Aim of the exercise ▸ What lines of the data below hold the string "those"? Copy each one.

-- Opening Marker --

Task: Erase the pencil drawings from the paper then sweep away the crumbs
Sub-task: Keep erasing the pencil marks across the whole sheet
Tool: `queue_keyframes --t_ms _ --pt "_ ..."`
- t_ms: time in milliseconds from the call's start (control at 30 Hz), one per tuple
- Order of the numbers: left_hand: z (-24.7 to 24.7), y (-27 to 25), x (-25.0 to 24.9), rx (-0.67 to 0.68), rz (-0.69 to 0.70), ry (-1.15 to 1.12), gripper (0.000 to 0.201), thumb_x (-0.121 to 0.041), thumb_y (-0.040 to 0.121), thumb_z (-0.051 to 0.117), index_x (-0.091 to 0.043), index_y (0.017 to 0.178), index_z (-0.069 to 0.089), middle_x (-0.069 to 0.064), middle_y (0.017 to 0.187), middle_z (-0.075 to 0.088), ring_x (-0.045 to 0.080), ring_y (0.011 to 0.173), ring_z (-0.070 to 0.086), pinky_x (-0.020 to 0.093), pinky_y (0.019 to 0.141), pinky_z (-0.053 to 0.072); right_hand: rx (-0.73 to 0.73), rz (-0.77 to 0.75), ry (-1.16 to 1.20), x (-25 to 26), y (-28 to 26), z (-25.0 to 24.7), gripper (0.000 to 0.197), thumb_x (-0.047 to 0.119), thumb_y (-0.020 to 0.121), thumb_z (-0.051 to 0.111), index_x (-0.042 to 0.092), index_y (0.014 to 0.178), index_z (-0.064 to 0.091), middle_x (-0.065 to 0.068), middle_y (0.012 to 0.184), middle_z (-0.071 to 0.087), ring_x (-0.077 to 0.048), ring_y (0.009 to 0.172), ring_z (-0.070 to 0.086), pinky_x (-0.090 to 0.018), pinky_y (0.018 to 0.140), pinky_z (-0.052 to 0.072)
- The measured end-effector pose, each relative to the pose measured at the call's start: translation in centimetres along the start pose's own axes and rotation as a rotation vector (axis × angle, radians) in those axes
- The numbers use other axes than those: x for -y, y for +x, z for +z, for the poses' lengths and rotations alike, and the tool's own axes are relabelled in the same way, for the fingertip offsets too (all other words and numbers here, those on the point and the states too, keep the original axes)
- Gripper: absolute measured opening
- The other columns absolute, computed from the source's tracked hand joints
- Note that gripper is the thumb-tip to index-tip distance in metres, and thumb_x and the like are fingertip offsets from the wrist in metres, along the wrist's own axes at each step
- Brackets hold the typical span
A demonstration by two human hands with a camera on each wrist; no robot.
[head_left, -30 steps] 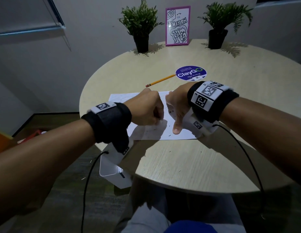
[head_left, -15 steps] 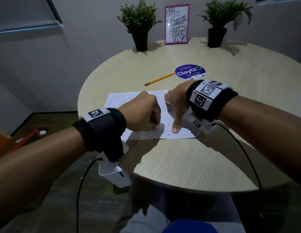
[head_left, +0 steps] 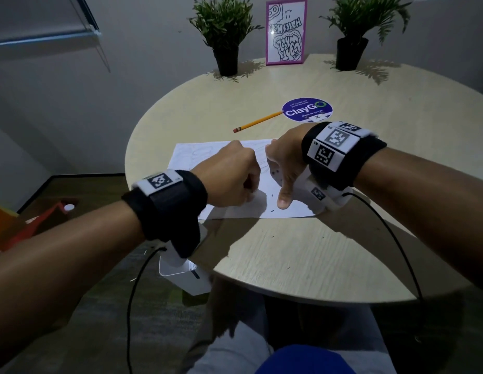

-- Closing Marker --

Exercise answer ▸
- The measured end-effector pose, each relative to the pose measured at the call's start: translation in centimetres along the start pose's own axes and rotation as a rotation vector (axis × angle, radians) in those axes
- The numbers use other axes than those: x for -y, y for +x, z for +z, for the poses' lengths and rotations alike, and the tool's own axes are relabelled in the same way, for the fingertip offsets too (all other words and numbers here, those on the point and the states too, keep the original axes)

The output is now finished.